Imaging appearances, CT evolution patterns, and surgical prognosis of stage I lung squamous cell carcinoma.
Wei-Hua Zhao, Tian-You Luo, Fa-Jin Lv, Qi Li
Abstract
Open AccessOBJECTIVES: Lung squamous cell carcinoma (LSCC) is a prevalent subtype of lung cancer characterized by a high mortality rate. Early diagnosis and preoperative prognostic prediction are critical for effective patient stratification, guiding clinical management, and ultimately improving patient outcomes. This study aims to investigate the imaging appearances, dynamic changes during follow-up CT, and surgical prognosis of stage I LSCC. METHODS: A retrospective analysis was performed on 363 patients with central type (c-LSCC) and 310 patients with peripheral type (p-LSCC). The imaging features of c-LSCC and p-LSCC were first established. Subsequently, the dynamic changes of both types during follow-up CT scans were assessed and compared. Finally, the surgical prognosis for each LSCC type were evaluated. RESULTS: The c-LSCC was categorized into two types: type I (endobronchial lesions; 48.76%, 177/363) and type II (hilar nodule or mass; 51.24%, 186/363). Four CT signs were identified: localized bronchial wall thickening (21.49%, 78/363), soft tissue in the bronchial lumen (9.09%, 33/363), bronchial cast shadows (BCS) (76.03%, 276/363), and hilar nodule or mass (51.24%, 186/363). By comparison, the p-LSCC was classified into three categories: type I (solid nodule; 93.22%, 289/310), type II (thin-walled cystic nodule; 6.13%, 19/310), and type III (subsolid nodule; 0.65%, 2/310). Notably, c-LSCC and p-LSCC showed distinct CT evolution patterns. The c-LSCC advanced from endobronchial growth to airway obstruction and BCS development, ultimately forming a hilar mass. While the p-LSCC showed progressive enlargement with malignant features. Stage I c-LSCC had worse disease-free survival (DFS) and overall survival (OS) than p-LSCC (all p < 0.05).

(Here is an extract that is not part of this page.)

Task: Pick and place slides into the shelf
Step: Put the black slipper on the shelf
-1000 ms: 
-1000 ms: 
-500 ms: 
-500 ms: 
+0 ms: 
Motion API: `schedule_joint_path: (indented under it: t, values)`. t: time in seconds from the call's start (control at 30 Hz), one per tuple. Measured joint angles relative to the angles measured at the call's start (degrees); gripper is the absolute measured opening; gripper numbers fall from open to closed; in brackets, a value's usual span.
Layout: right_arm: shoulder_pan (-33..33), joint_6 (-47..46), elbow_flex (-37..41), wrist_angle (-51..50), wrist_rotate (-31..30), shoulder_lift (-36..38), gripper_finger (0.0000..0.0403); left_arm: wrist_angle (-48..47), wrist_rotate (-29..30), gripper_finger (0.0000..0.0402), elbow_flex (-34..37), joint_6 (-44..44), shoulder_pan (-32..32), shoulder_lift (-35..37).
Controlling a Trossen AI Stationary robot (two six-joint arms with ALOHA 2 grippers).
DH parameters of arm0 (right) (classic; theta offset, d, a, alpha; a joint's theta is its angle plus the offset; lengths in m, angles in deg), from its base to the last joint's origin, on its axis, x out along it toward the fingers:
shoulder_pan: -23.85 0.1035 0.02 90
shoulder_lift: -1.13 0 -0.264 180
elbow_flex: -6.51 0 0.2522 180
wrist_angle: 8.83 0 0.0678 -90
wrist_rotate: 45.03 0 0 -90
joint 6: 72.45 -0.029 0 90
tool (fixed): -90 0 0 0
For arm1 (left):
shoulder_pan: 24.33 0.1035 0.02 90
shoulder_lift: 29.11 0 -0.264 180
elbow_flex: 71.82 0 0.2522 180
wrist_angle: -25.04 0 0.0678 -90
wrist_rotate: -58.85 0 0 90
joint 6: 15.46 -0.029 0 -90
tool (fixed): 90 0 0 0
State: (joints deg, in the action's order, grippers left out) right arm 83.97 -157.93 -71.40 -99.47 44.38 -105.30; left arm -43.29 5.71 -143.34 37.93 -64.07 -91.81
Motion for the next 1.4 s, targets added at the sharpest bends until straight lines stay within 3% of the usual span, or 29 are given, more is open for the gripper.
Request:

Survival analysis revealed that a CT score of BCS ≥ 4 and obstructive pneumonia were independent predictors of poor outcomes for both DFS and OS in patients with c-LSCC (p < 0.05). Conversely, a history of previous malignancy and perifocal fibrosis predicted unfavorable prognosis for both DFS and OS in patients with p-LSCC (p < 0.05). CONCLUSION: Early-stage LSCC demonstrates distinct imaging characteristics, CT evolution patterns, and surgical prognosis between central and peripheral subtypes, informing early diagnosis and personalized management strategies.